Can you return the records below exactly as they stand, but only from the first line through the one with "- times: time"?
== Segment start ==
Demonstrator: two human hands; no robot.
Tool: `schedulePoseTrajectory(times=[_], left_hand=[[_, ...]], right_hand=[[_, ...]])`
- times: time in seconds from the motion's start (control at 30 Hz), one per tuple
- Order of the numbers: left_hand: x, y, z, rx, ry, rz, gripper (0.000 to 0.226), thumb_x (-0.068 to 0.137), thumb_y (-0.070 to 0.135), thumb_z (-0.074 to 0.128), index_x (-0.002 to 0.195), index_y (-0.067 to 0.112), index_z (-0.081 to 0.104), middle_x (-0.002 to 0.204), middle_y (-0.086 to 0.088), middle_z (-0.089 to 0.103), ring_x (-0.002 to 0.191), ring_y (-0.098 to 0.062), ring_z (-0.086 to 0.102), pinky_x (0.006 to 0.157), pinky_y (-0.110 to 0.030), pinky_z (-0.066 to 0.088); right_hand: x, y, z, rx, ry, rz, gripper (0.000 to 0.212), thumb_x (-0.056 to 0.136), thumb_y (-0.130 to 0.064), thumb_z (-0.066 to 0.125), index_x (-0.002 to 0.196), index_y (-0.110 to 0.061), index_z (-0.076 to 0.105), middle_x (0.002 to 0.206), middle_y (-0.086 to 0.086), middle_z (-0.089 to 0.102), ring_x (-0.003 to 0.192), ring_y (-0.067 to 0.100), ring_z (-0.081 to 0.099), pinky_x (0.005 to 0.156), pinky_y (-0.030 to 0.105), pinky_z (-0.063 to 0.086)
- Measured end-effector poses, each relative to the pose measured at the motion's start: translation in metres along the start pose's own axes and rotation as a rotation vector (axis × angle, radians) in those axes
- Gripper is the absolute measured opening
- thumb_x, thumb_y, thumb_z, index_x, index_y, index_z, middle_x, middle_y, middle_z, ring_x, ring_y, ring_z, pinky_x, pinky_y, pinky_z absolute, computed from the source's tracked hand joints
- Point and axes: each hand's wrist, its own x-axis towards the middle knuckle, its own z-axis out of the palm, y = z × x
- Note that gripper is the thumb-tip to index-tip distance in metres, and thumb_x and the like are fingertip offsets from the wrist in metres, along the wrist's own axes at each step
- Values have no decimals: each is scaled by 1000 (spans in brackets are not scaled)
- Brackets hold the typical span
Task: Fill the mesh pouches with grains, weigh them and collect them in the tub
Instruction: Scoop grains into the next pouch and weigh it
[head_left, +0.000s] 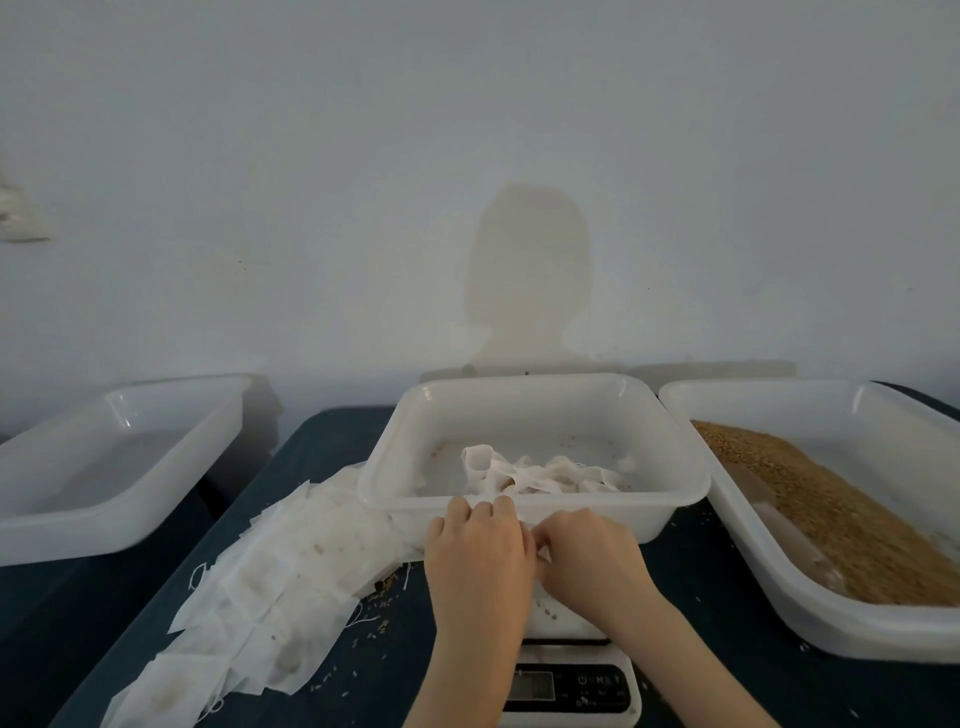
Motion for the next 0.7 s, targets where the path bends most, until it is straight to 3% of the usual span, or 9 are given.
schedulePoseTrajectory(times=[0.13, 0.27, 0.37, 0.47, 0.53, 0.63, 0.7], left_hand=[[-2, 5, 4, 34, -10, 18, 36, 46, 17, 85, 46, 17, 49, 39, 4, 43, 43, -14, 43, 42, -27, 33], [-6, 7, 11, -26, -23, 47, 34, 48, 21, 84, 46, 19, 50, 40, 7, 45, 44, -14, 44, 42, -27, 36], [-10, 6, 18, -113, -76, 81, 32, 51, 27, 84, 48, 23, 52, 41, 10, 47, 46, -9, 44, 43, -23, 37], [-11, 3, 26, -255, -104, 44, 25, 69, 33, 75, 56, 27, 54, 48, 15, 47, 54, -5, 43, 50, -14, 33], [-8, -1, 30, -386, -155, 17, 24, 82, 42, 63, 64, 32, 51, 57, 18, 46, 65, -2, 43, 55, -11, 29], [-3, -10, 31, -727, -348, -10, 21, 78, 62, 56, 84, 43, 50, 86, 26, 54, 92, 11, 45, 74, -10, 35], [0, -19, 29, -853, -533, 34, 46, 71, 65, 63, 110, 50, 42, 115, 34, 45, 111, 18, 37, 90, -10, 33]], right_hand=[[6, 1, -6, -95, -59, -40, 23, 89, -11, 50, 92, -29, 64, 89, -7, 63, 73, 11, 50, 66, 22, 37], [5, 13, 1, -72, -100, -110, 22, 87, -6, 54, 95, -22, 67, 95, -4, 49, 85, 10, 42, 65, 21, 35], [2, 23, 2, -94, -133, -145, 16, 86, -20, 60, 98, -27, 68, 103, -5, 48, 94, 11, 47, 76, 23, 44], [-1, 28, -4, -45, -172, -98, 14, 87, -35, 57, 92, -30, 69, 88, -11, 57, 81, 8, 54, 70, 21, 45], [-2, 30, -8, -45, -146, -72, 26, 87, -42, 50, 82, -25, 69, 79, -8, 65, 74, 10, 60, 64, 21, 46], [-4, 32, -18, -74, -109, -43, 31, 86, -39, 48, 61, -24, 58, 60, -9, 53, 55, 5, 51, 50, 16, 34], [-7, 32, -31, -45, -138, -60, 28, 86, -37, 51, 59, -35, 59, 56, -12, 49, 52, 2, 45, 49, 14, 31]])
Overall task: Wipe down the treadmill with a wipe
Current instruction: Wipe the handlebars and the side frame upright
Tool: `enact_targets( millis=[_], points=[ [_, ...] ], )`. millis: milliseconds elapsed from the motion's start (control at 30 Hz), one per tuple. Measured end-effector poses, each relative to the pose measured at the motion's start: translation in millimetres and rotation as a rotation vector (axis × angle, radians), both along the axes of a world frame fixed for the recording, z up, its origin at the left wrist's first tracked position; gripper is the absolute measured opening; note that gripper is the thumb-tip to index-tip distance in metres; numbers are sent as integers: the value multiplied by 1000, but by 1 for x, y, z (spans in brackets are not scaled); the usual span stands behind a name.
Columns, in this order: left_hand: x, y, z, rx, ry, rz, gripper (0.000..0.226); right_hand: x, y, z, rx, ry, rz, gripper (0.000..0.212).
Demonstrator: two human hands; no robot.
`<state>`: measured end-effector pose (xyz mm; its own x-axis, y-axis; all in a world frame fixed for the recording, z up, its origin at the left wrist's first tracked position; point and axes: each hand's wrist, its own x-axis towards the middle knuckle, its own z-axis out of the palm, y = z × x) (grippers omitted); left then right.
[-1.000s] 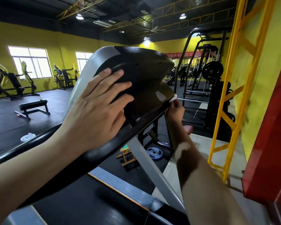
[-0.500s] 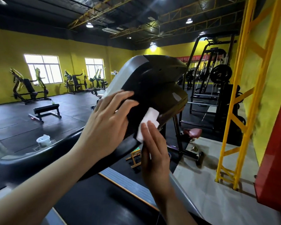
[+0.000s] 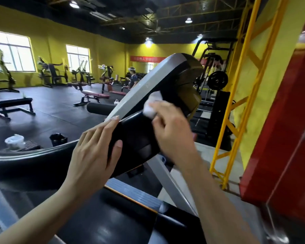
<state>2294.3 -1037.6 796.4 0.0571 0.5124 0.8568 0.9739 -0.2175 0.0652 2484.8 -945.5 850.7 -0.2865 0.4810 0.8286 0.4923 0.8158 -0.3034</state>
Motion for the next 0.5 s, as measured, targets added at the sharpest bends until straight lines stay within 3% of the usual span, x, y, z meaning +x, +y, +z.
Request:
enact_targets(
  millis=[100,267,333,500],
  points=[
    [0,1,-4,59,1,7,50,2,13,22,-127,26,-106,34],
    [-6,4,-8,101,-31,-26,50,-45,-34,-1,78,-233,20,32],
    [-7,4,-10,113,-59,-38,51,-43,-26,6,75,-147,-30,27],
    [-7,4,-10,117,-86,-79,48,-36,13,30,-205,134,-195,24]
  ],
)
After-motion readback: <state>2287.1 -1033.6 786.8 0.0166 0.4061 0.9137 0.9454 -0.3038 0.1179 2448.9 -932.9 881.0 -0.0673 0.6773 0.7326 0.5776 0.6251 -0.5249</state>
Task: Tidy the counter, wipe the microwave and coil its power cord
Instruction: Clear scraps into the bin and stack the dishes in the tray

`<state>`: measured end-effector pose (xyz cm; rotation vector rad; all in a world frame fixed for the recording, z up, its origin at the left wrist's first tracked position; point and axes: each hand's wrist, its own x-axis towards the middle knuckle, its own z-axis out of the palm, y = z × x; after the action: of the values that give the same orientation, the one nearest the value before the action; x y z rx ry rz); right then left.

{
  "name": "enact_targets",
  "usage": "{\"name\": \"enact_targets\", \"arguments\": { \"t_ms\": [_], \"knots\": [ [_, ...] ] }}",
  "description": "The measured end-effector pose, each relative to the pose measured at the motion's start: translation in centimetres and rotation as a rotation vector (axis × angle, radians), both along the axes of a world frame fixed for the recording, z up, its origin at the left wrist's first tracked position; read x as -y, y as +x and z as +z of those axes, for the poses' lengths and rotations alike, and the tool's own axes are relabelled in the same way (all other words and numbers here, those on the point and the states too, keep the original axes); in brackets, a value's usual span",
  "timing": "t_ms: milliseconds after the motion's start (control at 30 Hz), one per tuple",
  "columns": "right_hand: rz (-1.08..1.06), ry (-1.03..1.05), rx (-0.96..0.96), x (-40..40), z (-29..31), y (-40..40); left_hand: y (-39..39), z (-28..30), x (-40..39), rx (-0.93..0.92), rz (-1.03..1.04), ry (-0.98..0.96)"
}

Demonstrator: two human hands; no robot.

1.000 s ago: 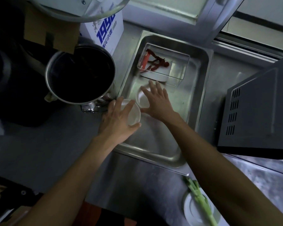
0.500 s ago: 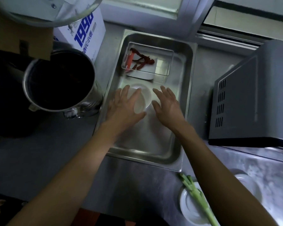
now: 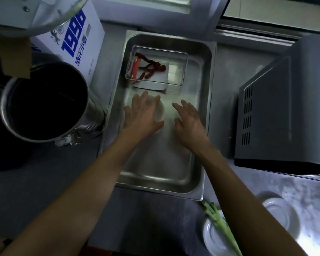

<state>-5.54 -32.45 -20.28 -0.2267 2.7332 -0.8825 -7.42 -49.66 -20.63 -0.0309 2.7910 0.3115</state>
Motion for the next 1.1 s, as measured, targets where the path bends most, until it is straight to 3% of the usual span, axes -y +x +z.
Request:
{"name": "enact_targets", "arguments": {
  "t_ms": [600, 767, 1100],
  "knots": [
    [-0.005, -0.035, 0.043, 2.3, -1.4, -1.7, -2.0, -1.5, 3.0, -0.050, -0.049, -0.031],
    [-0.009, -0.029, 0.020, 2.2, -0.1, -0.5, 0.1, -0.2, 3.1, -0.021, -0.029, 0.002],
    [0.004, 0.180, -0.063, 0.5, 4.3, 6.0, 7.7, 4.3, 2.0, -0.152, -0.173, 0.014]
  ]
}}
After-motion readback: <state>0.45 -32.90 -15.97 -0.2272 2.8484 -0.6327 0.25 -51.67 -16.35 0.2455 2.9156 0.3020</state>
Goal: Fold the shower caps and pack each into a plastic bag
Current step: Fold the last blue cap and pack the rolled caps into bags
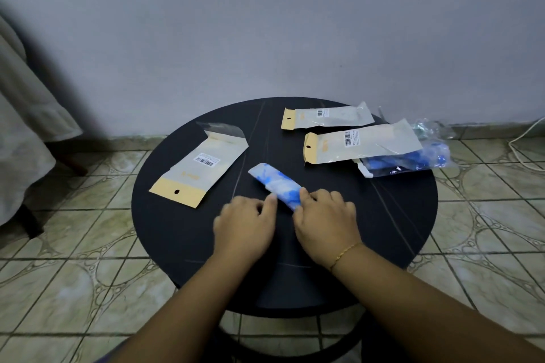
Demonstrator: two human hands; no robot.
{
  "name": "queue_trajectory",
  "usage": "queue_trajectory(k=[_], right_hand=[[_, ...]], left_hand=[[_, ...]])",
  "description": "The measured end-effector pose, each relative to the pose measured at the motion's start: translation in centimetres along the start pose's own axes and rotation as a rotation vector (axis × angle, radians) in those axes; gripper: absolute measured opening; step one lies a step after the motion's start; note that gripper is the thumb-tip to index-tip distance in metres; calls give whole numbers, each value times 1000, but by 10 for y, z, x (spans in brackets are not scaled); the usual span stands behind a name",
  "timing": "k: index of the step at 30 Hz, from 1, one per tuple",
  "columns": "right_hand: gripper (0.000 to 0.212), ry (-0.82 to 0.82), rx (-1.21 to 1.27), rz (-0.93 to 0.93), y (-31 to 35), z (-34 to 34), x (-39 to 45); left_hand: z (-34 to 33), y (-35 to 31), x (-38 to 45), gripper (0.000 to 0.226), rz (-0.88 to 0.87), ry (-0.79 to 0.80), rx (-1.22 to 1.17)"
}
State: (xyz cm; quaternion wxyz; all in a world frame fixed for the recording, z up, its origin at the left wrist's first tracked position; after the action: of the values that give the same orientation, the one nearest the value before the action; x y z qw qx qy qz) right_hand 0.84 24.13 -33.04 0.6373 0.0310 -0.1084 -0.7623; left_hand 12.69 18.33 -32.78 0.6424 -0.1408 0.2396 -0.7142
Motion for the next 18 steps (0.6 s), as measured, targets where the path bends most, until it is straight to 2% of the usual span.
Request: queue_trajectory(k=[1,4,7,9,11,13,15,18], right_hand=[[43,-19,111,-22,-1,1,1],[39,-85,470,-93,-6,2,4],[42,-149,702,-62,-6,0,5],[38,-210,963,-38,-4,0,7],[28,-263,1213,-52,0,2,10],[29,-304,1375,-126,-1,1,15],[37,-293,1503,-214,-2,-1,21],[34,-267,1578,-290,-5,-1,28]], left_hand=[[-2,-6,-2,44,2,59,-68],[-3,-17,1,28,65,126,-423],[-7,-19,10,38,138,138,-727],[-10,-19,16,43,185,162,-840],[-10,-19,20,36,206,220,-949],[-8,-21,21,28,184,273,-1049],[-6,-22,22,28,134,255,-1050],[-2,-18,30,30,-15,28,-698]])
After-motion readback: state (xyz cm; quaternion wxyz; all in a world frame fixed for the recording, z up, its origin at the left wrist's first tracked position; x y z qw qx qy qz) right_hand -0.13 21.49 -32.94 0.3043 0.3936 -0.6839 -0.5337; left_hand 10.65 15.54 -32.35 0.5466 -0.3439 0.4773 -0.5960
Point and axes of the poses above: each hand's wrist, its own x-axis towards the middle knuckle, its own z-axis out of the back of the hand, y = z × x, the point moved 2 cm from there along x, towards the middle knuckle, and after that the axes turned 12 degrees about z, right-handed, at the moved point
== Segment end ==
• The completed task:
Demonstrator: two human hands; no robot.
Tool: `schedulePoseTrajectory(times=[_], left_hand=[[_, ...]], right_hand=[[_, ...]])`
- times: time in seconds from the motion's start (control at 30 Hz), one per tuple

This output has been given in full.